Finally, Janeth stepped forward, between her daughter’s gun and her target, her hands at eye level where she knew Rose could be sure she wasn’t at any risk. “He’s not a threat,” she said coolly, evenly.
But her voice was audibly different, at least to Laura. It seemed as if a deeper voice spoke in sync with Janeth’s, one much older and far more powerful. How Laura knew that, she couldn’t place it.
All stood still, except for the rage-ridden Rose, whose very body quivered with anger. Olsein could see, deep behind her eyes, a battle between her mind and the abyss of insanity was being fought.
The same battle all of her kind had lost, ages ago.
Before Darrick could even complete the transfer of thought to the act of stepping away, Janeth glanced back at him, her eyes glowing more than enough to light the room. The message was clear enough, and he stayed put.
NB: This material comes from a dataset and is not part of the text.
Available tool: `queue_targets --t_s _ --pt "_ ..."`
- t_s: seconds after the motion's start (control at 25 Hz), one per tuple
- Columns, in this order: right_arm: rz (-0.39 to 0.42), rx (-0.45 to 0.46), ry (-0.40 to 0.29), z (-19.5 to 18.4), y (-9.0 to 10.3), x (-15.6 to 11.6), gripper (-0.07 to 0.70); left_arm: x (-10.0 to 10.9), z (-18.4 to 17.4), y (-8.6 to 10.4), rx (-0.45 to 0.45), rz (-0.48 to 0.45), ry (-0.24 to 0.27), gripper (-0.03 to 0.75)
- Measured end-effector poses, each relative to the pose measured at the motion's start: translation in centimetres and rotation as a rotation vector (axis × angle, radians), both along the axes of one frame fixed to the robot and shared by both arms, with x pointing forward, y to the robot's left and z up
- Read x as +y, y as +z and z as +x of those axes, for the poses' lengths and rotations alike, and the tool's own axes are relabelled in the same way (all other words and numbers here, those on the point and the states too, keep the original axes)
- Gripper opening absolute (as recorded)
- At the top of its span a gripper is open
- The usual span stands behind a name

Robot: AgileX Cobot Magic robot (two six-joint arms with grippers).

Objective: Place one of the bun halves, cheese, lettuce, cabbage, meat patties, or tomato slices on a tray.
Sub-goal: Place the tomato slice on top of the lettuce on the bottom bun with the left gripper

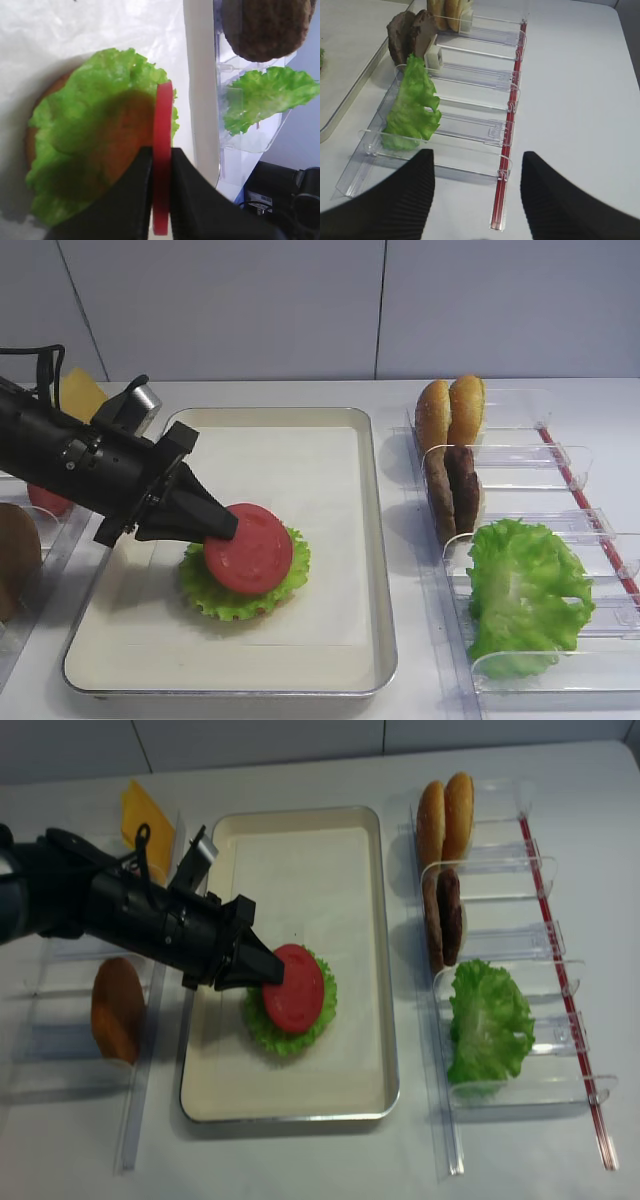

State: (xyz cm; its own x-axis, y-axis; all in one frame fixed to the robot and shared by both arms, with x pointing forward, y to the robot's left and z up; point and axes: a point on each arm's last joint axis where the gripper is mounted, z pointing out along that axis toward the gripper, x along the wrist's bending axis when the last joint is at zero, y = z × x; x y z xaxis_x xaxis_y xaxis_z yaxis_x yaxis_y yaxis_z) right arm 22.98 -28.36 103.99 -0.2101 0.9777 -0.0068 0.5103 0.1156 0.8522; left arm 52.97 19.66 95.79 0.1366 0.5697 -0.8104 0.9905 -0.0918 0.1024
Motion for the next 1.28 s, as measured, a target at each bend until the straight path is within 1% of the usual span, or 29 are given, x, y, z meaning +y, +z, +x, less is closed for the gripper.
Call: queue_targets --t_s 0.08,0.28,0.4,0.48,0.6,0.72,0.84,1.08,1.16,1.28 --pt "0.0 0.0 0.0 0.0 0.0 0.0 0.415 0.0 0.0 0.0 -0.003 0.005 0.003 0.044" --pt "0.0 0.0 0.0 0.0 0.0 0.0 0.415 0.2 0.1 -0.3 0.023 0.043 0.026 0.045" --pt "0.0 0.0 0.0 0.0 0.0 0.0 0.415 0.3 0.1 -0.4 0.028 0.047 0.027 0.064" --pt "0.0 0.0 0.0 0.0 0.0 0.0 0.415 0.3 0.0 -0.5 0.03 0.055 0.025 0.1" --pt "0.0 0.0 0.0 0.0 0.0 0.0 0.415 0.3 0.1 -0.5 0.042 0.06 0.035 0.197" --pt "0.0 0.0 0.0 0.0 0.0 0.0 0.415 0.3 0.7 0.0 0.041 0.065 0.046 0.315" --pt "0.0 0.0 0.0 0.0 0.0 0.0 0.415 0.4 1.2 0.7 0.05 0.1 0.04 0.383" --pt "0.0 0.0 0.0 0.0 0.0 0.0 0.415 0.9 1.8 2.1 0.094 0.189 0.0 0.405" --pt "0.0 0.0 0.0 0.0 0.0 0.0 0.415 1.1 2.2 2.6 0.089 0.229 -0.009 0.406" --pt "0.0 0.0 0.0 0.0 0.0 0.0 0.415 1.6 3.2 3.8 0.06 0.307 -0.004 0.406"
It was as if a new battle was being fought, one between the light and the dark, in that very room, between those very souls. The temperature of the room began to rise noticeably to all except Darrick, still feeling the chill of a close brush with death.
Not a word was spoken. Rose then shakily lowered her weapon, the light of her self-control shining again through her once-blackened pits of eyes. The shuddering showed no more, and she began to look around, confused. “What happened?” she asked, “a second ago, I was working on the engine. And now I have a--”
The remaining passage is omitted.